1. a test method of low-voltage power line narrowband carrier access impedance, is characterized in that, described test method comprises the steps:

(1) Set up test equipment on the power line;

(2) Calibrate the test device and leads;

(3) The test device sends a signal to the power line;

(4) The test device receives the data of the access impedance coupled back from the power line, fits the frequency curve of the access impedance according to the data, and displays it.

2. The testing method according to claim 1, characterized in that, the wire in step (2) refers to the wire connected between the testing device and the power line;

Carry out calibration to described testing device and wire, its step comprises;

①Connect the test device to the two ends of the power line or short-circuit the two ends of the wire to obtain the voltage U _m1 at both ends of the impedance Z ₁ and the voltage U _n1 at both ends of the impedance Z ₂ , and the relationship between the impedance Z ₂ and the capacitance and The expression of impedance Z ₁ composed of fixed value resistors:

\frac{{U u}_{m m 11}}{{U u}_{n no 11}} {Z Z}_{22} = = {Z Z}_{11};;

②A fixed resistor Z _D is connected to the two ends of the test device connected to the power line to obtain the voltage U _m2 at both ends of the impedance Z ₁ and the voltage U _n2 at both ends of the impedance Z ₂ , and obtain:

\frac{{U u}_{m m 22}}{{U u}_{n no 22}} {Z Z}_{22} = = {Z Z}_{11} + + {Z Z}_{D D.};;

③ Obtained from steps ① and ②:

{Z Z}_{22} = = \frac{{Z Z}_{D D.}}{((\frac{{U u}_{m m 22}}{{U u}_{n no 22}} - - \frac{{U u}_{m m 11}}{{U u}_{n no 11}}))};;

{Z Z}_{11} = = \frac{{U u}_{m m 11}}{{U u}_{n no 11}} {Z Z}_{22};;

④ According to the values of impedance _Z1 and _Z2 obtained in step ③, determine the values of the parameters of the resistance and capacitance components of the signal transmitting device of the test device.
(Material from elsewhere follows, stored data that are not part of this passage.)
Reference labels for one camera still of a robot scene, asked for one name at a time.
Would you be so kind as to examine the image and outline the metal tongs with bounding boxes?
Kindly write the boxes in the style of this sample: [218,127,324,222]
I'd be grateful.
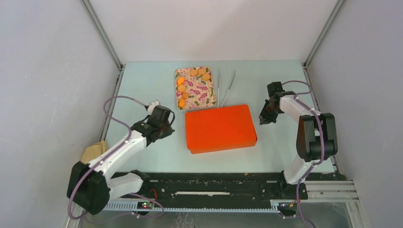
[216,69,237,107]

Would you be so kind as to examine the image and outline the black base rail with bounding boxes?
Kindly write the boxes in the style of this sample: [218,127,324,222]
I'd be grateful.
[120,171,308,209]

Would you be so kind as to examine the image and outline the round orange cookie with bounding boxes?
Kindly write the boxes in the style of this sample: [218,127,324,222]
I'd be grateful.
[189,69,198,76]
[198,67,206,75]
[177,85,186,93]
[181,92,190,100]
[202,73,211,81]

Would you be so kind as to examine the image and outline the tan cloth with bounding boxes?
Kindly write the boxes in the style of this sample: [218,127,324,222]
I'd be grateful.
[80,141,108,164]

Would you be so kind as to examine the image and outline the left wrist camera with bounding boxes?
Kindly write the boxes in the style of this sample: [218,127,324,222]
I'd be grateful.
[146,100,160,114]

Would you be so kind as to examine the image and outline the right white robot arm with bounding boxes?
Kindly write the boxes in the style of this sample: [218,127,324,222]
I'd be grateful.
[259,82,338,199]

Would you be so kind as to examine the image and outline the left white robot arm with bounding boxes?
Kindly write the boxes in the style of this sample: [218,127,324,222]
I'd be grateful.
[67,105,175,215]

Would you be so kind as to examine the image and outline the orange tin lid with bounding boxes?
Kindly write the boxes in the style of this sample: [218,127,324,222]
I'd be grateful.
[185,104,258,144]

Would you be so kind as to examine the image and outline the orange fish cookie top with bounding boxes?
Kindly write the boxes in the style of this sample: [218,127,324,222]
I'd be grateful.
[177,77,185,86]

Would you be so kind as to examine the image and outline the orange tin box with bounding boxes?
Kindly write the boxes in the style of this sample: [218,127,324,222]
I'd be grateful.
[187,138,257,154]

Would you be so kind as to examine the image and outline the floral tray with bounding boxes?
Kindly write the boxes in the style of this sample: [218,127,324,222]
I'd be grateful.
[175,66,217,110]

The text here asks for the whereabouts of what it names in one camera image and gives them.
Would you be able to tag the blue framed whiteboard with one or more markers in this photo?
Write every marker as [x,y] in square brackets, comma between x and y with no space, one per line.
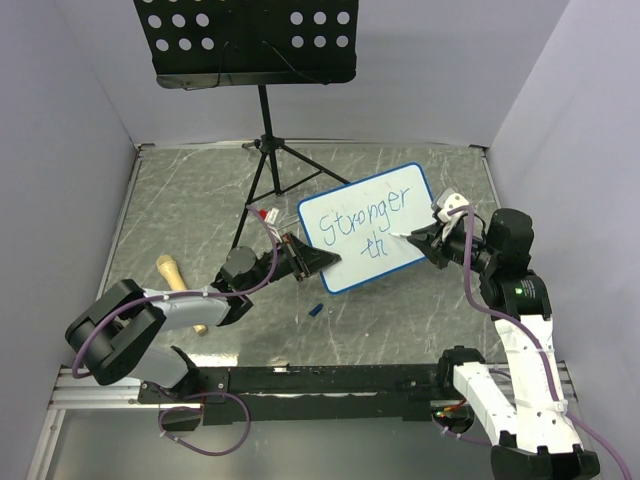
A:
[354,221]

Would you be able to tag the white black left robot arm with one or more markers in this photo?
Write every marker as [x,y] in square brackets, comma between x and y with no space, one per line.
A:
[114,338]

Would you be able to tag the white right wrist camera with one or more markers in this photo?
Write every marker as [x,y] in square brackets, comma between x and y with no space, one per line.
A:
[448,210]

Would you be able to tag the black music stand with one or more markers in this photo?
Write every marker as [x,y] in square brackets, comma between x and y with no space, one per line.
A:
[199,45]

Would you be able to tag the blue marker cap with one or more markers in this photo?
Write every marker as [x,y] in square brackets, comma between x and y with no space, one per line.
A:
[316,310]

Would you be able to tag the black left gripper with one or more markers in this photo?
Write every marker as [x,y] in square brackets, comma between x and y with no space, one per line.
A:
[303,259]

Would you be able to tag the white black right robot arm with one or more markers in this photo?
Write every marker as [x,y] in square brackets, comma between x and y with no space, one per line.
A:
[533,435]

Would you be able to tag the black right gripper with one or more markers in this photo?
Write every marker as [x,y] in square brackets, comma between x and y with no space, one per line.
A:
[433,242]

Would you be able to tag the wooden mallet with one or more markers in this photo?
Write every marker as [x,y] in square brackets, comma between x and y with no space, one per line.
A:
[169,270]

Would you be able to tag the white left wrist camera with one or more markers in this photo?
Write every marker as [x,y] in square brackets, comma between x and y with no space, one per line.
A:
[277,222]

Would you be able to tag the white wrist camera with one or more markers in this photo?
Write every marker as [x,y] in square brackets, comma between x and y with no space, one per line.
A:
[448,210]
[277,222]

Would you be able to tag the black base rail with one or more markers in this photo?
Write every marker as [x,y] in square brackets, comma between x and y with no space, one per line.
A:
[410,392]

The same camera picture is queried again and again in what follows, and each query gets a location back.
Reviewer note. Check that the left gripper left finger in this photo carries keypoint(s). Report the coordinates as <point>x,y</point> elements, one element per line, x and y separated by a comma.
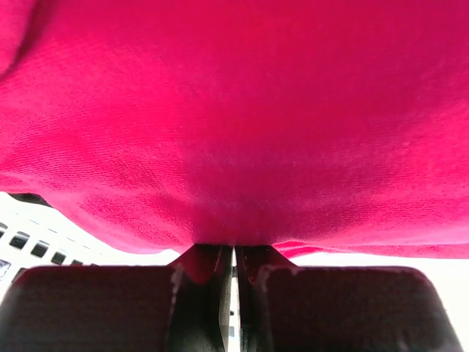
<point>182,306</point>

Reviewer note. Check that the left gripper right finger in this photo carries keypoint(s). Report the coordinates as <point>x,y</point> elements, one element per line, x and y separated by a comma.
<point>285,307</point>

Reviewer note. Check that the white plastic basket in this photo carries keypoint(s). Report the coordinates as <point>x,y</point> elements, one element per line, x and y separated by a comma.
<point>35,235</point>

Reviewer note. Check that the pink t shirt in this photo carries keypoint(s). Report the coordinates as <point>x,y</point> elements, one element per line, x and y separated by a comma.
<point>335,125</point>

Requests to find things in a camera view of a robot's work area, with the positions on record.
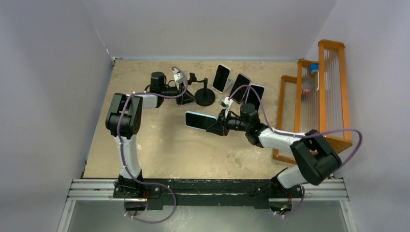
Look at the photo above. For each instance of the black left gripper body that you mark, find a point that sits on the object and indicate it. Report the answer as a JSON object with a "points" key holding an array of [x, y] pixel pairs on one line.
{"points": [[179, 98]]}

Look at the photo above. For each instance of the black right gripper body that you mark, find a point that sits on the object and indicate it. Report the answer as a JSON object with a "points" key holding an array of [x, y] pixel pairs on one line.
{"points": [[224, 117]]}

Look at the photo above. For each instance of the black round base phone stand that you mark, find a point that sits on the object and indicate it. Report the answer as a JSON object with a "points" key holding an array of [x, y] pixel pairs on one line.
{"points": [[203, 96]]}

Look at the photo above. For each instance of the blue case phone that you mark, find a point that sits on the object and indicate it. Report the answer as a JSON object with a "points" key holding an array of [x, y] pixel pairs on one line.
{"points": [[198, 120]]}

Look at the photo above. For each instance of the lilac case phone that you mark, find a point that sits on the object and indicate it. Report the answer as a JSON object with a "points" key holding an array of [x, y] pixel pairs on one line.
{"points": [[254, 95]]}

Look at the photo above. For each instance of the silver metal phone stand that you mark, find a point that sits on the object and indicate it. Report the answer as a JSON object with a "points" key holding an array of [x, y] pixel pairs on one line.
{"points": [[227, 84]]}

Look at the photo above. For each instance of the purple case phone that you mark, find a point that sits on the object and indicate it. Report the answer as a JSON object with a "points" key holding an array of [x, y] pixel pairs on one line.
{"points": [[237, 92]]}

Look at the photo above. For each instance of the white case phone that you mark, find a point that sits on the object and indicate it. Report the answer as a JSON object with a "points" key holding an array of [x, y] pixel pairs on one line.
{"points": [[221, 78]]}

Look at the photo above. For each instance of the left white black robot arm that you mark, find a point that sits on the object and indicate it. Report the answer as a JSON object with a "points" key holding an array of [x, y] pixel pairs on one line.
{"points": [[124, 121]]}

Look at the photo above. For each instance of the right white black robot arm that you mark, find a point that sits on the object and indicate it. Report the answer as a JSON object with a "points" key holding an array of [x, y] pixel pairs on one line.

3. The testing method according to claim 1, characterized in that, in step (3), the step of the testing device sending a signal to the power line is;

1) The signal transmitting device of the test device generates a signal to the power amplifier;

2) The power amplifier amplifies the signal and transmits it to the coupler;

3) The coupler couples the signal to the power line.

4. The test method according to claim 1, wherein step (4) comprises the following steps:

A. The signal acquisition device collects the data on the power line through the isolation device, and transmits the data to the signal processing device;

B. The signal processing device obtains the real part, the imaginary part and the frequency of the access impedance according to the data, fits it into a frequency curve of the access impedance, and displays it.

5. A test device for low-voltage power line narrowband carrier access impedance, characterized in that, the test device includes a signal sending device, a signal receiving device and a signal processing device; the signal processing device is connected to the signal receiving device;

The signal sending device and the signal receiving device are respectively installed on the power line.

6. The test device according to claim 5, wherein the signal sending device and the signal receiving device are integrated on a circuit board.

7. The test device according to claim 5, wherein the signal transmitting device comprises a signal transmitting device, a power amplifier and a coupler connected in sequence; the output end of the coupler is connected to the power line.

8. The test device according to claim 5, wherein the signal receiving device comprises connected isolation devices and signal acquisition devices;

The input end of the isolation device is connected to the power line;

The output end of the signal acquisition device is connected with the signal processing device.

9. The test device according to claim 5, wherein the signal acquisition device comprises a high-speed data acquisition card.

10. testing device as claimed in claim 5 or 8, is characterized in that, described signal processing device comprises computer; Described computer has signal processing function, adopts U/I algorithm to draw the modulus value, real part and imaginary part of impedance Department, determine the relationship between the real part, imaginary part and frequency, and fit a curve.